四人心中大驚,雖然消失了三個月的人這個時候出現並且只有一個人到來,他們就知道有什麽事情應該發生了,然而這話說出來還會不一樣,如果壞消息不說出來總會抱著一絲希望,而消息一旦說出來了,便是絕路,再無更改。

半晌喻爸爸開口說話,聲音有些嘶啞,帶著沈痛,他的眼睛看向劉慈,“劉上尉,可以說的具體一點嗎?”

煙已經燒到了尾部,手指已經有灼熱感,劉慈靜靜的盯著那只剩半只煙頭的煙,似乎在組織自己的語言,空氣中似乎都傳來了肉燒焦的味道,像是烤鴿子的香氣,喻文卿心有不忍,伸手將煙從他的手指中拔了出來,掐滅,拇指和食指指腹上出現了一絲紅色的痕跡。劉慈終於從沈寂中走了出來。

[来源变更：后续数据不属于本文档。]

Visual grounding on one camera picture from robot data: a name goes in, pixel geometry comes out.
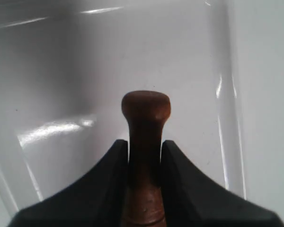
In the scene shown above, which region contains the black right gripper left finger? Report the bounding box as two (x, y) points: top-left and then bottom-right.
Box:
(9, 140), (128, 227)

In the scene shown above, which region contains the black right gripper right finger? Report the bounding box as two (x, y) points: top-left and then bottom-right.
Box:
(161, 140), (284, 227)

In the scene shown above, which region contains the dark wooden pestle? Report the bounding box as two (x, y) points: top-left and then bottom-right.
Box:
(121, 90), (171, 227)

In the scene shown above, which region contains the white plastic tray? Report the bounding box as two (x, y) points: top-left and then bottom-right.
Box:
(0, 0), (246, 227)

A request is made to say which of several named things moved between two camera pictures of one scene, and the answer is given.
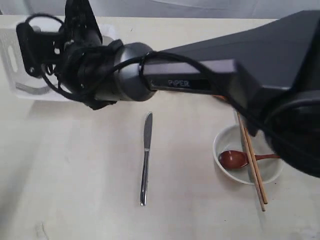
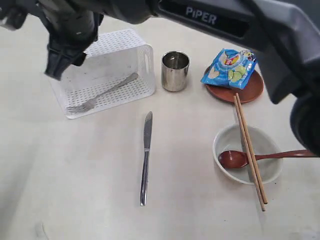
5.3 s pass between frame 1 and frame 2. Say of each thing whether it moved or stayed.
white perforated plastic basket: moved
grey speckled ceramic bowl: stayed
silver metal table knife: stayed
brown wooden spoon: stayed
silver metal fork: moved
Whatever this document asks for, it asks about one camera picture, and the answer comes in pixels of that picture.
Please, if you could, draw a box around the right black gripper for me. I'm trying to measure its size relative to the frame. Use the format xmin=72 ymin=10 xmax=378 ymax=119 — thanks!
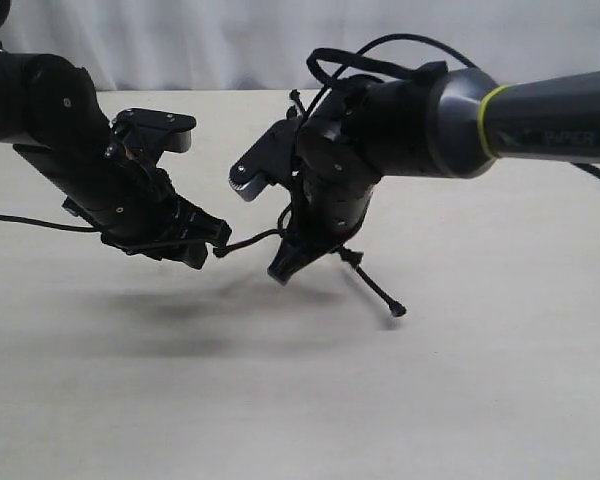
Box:
xmin=267 ymin=162 xmax=380 ymax=285

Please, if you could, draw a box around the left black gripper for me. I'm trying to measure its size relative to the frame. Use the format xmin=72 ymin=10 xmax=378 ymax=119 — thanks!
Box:
xmin=62 ymin=169 xmax=232 ymax=270

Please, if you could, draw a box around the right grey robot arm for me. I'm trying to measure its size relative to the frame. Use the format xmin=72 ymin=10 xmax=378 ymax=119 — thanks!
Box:
xmin=268 ymin=68 xmax=600 ymax=283

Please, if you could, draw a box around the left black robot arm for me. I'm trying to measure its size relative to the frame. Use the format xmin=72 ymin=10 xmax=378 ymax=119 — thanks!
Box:
xmin=0 ymin=42 xmax=232 ymax=270

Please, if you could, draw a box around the white backdrop curtain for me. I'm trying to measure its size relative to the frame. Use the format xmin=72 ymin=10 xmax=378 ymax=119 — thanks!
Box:
xmin=0 ymin=1 xmax=600 ymax=90

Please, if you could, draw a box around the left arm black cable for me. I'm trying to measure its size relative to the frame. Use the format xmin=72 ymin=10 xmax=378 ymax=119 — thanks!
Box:
xmin=0 ymin=209 xmax=216 ymax=254

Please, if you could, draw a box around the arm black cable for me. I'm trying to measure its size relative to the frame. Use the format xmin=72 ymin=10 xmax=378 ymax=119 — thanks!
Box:
xmin=275 ymin=33 xmax=600 ymax=241
xmin=0 ymin=209 xmax=216 ymax=254

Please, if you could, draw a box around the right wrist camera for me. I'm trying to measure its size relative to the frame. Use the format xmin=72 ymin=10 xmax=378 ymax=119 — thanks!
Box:
xmin=228 ymin=119 xmax=299 ymax=202

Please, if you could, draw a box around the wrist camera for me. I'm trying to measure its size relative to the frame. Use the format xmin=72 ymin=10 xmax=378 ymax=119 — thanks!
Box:
xmin=111 ymin=108 xmax=197 ymax=165
xmin=228 ymin=119 xmax=299 ymax=202

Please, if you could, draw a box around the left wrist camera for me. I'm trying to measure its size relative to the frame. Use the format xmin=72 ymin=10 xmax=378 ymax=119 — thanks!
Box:
xmin=111 ymin=108 xmax=197 ymax=165

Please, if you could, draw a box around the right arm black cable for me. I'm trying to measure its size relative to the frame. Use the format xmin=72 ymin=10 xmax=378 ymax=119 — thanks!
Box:
xmin=275 ymin=33 xmax=600 ymax=241

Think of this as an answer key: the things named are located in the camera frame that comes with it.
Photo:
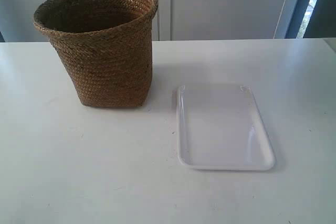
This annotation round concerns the brown woven basket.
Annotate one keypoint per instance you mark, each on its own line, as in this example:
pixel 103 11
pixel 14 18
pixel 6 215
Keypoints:
pixel 104 45

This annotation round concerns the white rectangular plastic tray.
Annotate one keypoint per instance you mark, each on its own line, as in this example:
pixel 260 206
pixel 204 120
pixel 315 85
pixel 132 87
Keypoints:
pixel 219 127

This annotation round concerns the white cabinet doors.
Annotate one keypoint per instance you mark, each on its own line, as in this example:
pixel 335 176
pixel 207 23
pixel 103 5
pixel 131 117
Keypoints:
pixel 177 19

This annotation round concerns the dark blue window frame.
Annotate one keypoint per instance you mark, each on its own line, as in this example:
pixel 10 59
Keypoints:
pixel 319 20

“這件事應該從三個月前講起,我們執行任務回來,想著繞道迷失森林過來,沒想到半空中遭到了伏擊。”劉慈試圖將自己的聲音沒有波瀾,他的喉結緊了一下,“是一棵樹的伏擊。”

喻爸爸聽到這裏將脊背挺直,聲音沈穩,“請繼續。”

“我醒過來的時候已經看不到他了。”劉慈講得有些顛三倒四,“從朱雀上掉下來的時候,我……打不過他,他摔在了……我下面。”他的聲音開始出現顫抖,左手覆在右手上面,“我昏過去之前,看到他滿臉是血,想要給他看看的時候,不知道為什麽會直接昏過去。我覺得,我不是自己昏過去的。”

“迷失森林之前從來沒有表現過主動攻擊行為。”喻爸爸開口,“只要不侵入他的領地,他從來不會主動攻擊領地以外的人或者事物。”

“迷失森林擴散了,元帥。”劉慈說出了元帥沒有說,或者他們應該知道,卻覺得沒有確定的事情。“軍方派的人已經回不來了。”